As a former School Psychologist, I hardly know where to begin to address Mr. Williams’ commentary. Perhaps the best place is to express my concern that a Special Education teacher seems to have so limited an understanding of the diagnostic and educationally prescriptive process involved in identifying and then teaching students with Learning Disabilities. The general public, including many teachers and parents, has seemed for decades to ascribe to the view that any student who is functioning below grade level for whatever reason should receive Special Education services. Mr. Williams seems to feel that is the modus operandi of schools and Special Education programs as a whole. Yet, those of us who work in this field know (or should know) that our standards of eligibility are rather more specific and stringent than the general public’s perception. Special Education, then, is NOT responsible for ameliorating every academic difficulty, only very specific ones. Thus, Mr. Williams asks the fundamental question we have been answering in our Special Education identification process for decades: “What is the root cause of these student’s difficulties?
It is fairly certain that there are teachers, schools, school systems, and Special Education programs which do not adhere to the strict definitions set forth for eligibility. This may be due to a myriad of reasons, including lack of understanding and training. No doubt there are many children receiving Special Education services who do not meet those criteria. In that case, would it not make more sense to analyze and correct the problems specific to those schools, systems, and programs rather than indicting Special Education as a whole?

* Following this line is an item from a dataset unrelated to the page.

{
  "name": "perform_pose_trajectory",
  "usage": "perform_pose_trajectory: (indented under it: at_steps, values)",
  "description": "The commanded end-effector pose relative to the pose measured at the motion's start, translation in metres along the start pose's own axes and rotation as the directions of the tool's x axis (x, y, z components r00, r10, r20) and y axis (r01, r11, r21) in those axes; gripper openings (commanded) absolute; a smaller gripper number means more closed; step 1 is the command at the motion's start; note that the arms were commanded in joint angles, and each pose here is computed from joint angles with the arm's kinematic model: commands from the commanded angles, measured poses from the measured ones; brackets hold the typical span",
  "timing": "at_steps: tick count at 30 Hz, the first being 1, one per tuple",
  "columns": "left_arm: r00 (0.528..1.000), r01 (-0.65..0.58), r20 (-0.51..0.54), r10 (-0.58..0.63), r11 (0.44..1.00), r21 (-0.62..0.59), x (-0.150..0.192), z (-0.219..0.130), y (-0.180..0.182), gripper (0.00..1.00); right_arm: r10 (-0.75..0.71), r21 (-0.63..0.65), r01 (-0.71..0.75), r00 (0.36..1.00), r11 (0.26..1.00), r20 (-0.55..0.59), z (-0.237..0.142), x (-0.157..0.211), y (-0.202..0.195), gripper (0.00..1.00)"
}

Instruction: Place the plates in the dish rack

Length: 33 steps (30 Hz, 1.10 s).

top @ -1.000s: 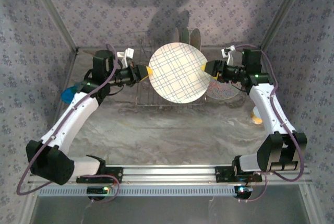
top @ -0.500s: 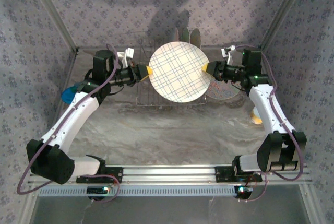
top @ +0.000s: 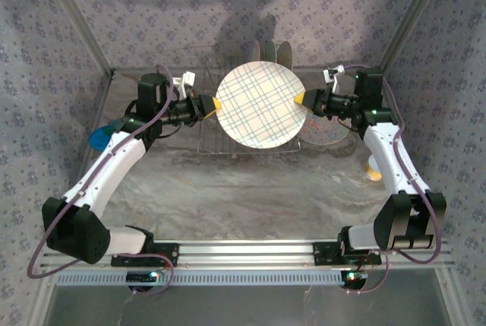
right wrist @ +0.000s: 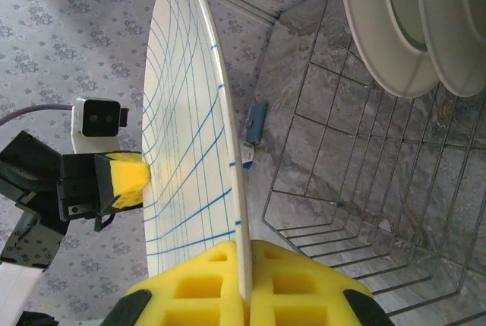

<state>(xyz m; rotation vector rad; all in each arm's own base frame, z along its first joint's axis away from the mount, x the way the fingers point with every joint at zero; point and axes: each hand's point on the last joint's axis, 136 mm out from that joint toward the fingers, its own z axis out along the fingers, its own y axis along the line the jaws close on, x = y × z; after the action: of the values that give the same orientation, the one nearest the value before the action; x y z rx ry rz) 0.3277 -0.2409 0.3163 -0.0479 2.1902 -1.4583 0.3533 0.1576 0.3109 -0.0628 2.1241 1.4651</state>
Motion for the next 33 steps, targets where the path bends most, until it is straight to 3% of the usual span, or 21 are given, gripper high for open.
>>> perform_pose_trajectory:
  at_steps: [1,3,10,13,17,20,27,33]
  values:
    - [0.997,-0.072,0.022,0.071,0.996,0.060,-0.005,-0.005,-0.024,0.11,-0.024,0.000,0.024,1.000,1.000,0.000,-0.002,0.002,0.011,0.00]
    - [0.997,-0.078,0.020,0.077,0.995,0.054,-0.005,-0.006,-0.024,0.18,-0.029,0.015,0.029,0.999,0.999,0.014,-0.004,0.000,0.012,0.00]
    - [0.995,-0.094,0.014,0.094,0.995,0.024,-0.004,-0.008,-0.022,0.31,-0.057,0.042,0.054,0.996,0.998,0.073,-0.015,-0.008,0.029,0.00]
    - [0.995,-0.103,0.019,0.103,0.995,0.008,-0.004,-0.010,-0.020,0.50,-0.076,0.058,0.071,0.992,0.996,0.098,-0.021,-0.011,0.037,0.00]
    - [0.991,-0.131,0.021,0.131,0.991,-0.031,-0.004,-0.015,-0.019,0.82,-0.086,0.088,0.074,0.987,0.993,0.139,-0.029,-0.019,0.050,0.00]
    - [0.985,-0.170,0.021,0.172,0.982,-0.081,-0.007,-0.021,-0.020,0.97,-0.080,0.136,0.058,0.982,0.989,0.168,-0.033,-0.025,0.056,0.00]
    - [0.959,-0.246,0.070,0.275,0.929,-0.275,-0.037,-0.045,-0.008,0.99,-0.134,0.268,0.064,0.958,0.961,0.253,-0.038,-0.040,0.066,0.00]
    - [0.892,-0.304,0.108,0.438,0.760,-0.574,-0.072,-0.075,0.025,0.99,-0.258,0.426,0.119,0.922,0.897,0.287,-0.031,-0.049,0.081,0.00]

And are there not methods and programs other than Special Education which address academic difficulties? Of course there are! Mr. Williams says it here: “Interventions for struggling readers that produce significant and comparable performance improvement results for both ‘disabled’ students (classified as LD) and general education students are readily available.” Why then, does he not attack those interventions when he says, “…students must establish a record of ‘low achievement’ (i.e. failing) before anyone bothers to ask why they are not learning”?
Mr. Williams further suggests that low achievement (in reading at least) is due to “educational experiences, and not in something deficient in the child.” He says, “ In other words the child’s capacity to learn to read is not the problem.” These statements seem to reflect a rather archaic view! How long has it been since we replaced such negative terminology as “deficient” with the more accepting “different”? Then again, it seems that Mr. Williams favors a more homogenous view of students, how students learn, teaching practices, and programs: Below grade level achievement is due to social promotion and “educational experiences.” According to him interventions to correct academic delays simply need to address educational gaps due to inadequate or faulty instruction (those pesky “’progressive’ teaching methods” Mr. Williams eschews). All students, regardless of their strengths, weaknesses, and reasons for those, should be held to the same standards. (At least he allows that a “modified timetable” for applying those standards might be acceptable.)
Finally, though, there is one statement of Mr. Williams’ with which I agree: “A clear-eyed assessment of special education shows that it is bedeviled by the same cultural and institutional constraints that explain the inadequate performance of public education in general.” However, I disagree as to the nature of that bedevilment. In my mind, the constraints are in the narrow analysis of our educational system, a tendency to oversimplify complex systems, and a bent toward blame rather than correction.